ACS also puts emphasis on salaries of inexperienced graduates, those with less than one year of technical work experience prior to graduation. This approach reflects the fact that a fair percentage of chemistry graduates have worked for some time before graduation and so tend to have elevated salaries. AIP's salary data for new bachelor's graduates are true starting salaries as well, excluding th0se in jobs held before graduation.
The median salary for 2004 physics bachelor's graduates with science-related jobs in the private sector was $43,500. This compares with $38,000 for chemistry graduates with jobs in manufacturing and $30,700 for those in nonmanufacturing. The median salary for physics bachelor's who took nonscience-related jobs in the private sector was a modest $25,000.

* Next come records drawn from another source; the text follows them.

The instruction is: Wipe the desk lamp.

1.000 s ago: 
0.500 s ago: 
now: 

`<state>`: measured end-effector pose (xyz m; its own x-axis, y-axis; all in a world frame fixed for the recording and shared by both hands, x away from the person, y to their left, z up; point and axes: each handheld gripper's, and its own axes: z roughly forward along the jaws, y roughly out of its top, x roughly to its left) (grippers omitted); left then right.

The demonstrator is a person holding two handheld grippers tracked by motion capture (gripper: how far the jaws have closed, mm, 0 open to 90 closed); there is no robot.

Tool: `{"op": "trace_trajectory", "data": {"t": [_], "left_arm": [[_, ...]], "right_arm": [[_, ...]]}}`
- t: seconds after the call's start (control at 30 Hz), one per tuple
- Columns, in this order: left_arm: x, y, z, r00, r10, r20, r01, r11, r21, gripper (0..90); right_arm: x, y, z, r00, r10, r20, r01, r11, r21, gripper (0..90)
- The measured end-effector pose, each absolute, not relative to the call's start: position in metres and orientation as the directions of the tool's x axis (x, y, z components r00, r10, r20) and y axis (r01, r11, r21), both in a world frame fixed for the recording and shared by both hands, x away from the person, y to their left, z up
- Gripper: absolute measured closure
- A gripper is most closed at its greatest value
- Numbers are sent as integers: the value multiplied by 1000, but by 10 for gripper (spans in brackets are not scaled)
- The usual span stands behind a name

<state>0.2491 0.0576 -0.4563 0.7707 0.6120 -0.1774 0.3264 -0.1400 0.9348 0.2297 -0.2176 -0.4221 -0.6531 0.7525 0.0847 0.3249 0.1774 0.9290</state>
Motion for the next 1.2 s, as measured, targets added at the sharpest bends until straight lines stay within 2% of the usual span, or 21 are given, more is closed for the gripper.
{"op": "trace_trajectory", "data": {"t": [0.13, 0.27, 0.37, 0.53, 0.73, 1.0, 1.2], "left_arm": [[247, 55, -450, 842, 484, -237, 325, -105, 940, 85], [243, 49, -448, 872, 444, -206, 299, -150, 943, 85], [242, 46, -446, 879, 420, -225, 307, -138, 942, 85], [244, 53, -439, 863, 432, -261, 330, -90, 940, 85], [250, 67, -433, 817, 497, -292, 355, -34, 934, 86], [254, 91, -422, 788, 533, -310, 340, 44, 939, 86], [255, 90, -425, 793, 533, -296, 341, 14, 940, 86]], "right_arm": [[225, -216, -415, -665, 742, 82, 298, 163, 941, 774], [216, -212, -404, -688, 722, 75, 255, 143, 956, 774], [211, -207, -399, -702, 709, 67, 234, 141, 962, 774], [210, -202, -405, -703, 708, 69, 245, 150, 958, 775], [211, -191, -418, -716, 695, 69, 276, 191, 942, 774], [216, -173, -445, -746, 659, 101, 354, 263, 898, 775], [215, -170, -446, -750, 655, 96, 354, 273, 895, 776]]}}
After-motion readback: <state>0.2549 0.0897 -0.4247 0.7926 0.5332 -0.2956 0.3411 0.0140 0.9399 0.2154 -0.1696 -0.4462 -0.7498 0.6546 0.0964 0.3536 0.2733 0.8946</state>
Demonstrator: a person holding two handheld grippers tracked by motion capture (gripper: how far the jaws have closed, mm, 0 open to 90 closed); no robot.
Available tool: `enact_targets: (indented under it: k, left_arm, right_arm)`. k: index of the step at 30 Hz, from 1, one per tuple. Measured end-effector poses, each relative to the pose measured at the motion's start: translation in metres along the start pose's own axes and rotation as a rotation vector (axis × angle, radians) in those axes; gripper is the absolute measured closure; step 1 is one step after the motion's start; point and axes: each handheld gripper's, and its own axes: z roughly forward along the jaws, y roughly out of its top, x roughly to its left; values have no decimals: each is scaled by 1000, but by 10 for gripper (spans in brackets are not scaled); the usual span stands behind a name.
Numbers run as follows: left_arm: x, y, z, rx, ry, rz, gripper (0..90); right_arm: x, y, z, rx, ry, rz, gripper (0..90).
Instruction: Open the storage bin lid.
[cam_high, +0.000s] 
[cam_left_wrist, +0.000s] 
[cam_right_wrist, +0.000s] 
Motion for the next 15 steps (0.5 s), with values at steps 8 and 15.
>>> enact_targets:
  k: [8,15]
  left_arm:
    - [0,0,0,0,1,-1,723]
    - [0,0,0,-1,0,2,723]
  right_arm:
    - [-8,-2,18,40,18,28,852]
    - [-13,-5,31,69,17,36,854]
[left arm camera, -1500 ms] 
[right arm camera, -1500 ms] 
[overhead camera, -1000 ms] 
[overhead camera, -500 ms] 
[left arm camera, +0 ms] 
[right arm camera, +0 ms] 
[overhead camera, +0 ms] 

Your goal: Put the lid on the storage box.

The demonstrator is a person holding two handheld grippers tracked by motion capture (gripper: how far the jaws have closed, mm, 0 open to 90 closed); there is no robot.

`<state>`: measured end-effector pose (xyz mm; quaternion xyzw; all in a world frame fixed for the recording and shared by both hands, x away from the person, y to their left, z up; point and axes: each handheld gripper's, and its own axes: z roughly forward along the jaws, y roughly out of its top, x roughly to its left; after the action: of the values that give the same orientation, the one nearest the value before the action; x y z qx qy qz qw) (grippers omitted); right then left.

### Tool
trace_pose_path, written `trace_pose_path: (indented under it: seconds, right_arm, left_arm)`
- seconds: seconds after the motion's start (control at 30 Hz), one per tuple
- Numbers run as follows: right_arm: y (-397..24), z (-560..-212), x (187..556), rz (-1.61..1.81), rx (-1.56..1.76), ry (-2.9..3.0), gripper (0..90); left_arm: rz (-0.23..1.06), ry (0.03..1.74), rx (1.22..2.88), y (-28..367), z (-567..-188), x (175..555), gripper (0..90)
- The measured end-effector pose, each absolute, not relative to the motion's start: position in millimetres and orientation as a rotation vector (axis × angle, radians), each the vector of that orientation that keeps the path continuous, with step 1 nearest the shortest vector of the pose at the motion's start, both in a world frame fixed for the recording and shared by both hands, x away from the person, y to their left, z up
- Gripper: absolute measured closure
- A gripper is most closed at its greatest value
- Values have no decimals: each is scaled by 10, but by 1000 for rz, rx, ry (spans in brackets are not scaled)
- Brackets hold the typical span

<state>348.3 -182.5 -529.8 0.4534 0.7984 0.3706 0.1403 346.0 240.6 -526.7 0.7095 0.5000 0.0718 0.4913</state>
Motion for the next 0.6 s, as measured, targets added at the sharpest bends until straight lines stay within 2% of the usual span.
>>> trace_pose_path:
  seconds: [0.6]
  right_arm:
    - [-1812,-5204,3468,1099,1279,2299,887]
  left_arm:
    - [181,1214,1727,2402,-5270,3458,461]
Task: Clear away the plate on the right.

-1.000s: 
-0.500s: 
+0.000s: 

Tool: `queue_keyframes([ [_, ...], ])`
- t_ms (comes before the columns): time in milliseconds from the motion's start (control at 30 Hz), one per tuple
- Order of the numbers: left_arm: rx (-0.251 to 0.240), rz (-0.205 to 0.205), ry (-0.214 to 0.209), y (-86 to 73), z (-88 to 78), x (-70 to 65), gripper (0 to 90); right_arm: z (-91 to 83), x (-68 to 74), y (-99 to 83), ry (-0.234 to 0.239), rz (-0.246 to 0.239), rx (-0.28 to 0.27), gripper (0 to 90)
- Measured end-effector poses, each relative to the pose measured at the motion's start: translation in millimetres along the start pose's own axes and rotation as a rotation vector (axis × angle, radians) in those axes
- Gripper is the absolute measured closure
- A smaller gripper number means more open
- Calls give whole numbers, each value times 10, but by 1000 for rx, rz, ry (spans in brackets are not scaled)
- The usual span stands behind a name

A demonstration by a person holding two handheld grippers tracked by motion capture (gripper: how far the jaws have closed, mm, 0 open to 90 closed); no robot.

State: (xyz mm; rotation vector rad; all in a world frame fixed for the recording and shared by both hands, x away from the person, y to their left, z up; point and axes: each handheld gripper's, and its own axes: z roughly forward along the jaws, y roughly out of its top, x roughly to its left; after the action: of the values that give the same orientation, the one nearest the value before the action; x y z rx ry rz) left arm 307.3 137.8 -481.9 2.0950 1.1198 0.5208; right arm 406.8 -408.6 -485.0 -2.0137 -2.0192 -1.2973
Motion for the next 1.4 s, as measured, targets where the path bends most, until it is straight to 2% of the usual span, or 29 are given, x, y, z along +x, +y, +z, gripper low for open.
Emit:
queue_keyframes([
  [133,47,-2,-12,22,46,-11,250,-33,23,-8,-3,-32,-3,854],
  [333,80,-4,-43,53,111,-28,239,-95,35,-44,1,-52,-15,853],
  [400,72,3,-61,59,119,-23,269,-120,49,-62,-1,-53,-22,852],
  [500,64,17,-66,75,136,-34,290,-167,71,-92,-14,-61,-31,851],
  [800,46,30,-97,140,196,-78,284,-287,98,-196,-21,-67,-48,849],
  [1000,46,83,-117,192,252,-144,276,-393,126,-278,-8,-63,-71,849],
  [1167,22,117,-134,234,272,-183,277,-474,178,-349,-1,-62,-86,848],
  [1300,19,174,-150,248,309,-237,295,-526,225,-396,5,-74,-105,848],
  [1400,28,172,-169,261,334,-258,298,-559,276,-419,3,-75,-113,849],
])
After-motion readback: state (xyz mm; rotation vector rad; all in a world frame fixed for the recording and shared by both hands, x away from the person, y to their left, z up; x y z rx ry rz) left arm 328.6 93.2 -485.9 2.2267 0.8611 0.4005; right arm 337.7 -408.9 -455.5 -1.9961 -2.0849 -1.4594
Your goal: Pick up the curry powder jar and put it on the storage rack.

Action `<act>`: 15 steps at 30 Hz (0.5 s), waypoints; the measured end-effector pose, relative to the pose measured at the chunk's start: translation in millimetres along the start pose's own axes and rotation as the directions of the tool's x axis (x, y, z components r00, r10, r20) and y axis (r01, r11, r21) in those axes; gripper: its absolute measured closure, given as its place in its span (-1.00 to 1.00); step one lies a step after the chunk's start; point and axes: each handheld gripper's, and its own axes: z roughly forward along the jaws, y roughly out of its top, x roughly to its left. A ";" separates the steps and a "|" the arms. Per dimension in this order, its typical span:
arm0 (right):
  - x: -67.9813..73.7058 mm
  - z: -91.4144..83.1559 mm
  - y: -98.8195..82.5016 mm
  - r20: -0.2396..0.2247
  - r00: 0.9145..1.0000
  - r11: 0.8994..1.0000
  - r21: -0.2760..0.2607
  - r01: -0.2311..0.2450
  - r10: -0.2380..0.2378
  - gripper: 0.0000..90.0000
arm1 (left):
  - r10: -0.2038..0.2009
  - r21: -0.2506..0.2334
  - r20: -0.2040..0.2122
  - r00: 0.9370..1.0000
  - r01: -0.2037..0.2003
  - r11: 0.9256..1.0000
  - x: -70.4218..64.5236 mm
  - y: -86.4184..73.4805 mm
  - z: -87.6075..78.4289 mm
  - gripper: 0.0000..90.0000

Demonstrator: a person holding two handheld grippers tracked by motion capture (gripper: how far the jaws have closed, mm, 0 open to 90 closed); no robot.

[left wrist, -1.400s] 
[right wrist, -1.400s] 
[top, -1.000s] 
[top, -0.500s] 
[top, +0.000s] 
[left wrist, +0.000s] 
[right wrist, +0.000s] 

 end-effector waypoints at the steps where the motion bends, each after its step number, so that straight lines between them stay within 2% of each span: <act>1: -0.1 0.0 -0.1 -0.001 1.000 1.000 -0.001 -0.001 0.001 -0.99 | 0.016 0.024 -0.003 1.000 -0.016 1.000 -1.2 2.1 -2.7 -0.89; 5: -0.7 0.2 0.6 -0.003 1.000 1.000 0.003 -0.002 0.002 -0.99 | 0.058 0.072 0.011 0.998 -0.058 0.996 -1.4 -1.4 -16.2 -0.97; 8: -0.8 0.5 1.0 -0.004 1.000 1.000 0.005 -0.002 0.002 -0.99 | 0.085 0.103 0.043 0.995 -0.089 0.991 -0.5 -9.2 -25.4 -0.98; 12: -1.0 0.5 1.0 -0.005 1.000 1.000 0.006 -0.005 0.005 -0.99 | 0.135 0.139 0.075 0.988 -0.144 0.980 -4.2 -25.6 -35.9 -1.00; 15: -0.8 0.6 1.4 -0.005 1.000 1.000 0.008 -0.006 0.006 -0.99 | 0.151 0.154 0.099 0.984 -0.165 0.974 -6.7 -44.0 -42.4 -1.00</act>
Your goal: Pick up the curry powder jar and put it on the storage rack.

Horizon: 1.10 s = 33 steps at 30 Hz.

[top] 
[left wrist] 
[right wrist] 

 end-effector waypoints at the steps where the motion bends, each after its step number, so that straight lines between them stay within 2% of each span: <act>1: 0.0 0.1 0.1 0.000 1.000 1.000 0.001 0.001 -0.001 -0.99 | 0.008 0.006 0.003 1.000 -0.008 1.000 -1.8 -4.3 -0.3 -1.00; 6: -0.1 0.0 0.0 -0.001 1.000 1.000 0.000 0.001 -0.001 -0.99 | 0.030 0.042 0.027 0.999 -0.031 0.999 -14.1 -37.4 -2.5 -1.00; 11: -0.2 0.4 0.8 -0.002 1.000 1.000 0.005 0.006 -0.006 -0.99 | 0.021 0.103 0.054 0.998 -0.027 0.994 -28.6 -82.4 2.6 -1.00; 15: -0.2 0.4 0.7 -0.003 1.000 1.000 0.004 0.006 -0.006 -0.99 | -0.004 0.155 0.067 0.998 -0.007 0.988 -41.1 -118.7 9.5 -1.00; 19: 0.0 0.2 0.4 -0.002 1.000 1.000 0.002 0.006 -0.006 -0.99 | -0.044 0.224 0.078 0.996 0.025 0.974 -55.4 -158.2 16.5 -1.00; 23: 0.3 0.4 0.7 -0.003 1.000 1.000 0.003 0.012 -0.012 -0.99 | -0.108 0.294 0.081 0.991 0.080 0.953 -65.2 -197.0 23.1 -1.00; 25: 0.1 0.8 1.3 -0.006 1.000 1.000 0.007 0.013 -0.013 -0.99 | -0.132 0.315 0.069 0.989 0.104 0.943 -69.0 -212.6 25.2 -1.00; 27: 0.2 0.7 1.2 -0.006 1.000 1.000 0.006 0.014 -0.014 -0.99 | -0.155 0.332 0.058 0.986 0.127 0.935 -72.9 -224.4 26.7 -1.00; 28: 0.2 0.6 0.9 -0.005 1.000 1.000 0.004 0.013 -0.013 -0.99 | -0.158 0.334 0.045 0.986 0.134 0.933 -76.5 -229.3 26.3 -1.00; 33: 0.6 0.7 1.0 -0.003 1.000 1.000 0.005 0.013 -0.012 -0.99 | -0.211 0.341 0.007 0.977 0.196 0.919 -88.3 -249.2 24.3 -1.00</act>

At the master's level, the $58,300 median for physicists with jobs in the private sector-almost all science-related-exceeded the $50,000 and $45,000 medians for chemists with manufacturing and nonmanufacturing jobs. For Ph.D. graduates, the parallel comparison was between medians of $80,000 for physicists and $75,000 and $72,500 for chemists.
Satisfaction. Physics bachelor's graduates in 2004 were singularly happy about physics. About 95% of those starting graduate study of physics indicated that if they had to do it over, they would still study physics or astronomy. This level dropped only to about 83% for graduates either starting graduate school in other fields or working at permanent jobs. It was still a positive 72% for unemployed graduates.
Of the 2004 Ph.D. physics graduates with potentially permanent jobs, 82% were satisfied with their positions, 76% indicated that their jobs used their physics knowledge, and 74% found their jobs professionally challenging. Graduates taking up postdoc positions were even more positive about their situations, posting responses of 82%, 91%, and 86%, respectively.
New Ph.D. chemistry graduates were also generally happy with their lot in 2004. Of those who entered the workforce, more than 90% believed their job was related to their field, 85% found it commensurate with their training, and 80% thought it challenging. A lower percentage, 64%, agreed that their job was what they expected when they began their studies.
Results. This comparison of new chemistry and physics graduates generates no surprises. It is in line with chemistry being the most industry-oriented of the basic sciences. The chemical industry employs a lot of graduates, but there is no physics equivalent of the chemical industry, even though knowledge and application of physics is essential for the economy.
Similarly, it is not a surprise that bachelor's physics graduates are more likely to pursue graduate study of physics than are chemistry bachelor's to further pursue chemistry. A chemistry bachelor's degree is more of a stepping stone into other fields, such as the life sciences or medicine, than is a physics bachelor's. This detail may be interpreted as providing some support for chemists' long-standing, if not particularly well-quantified, claim that their science is the central science.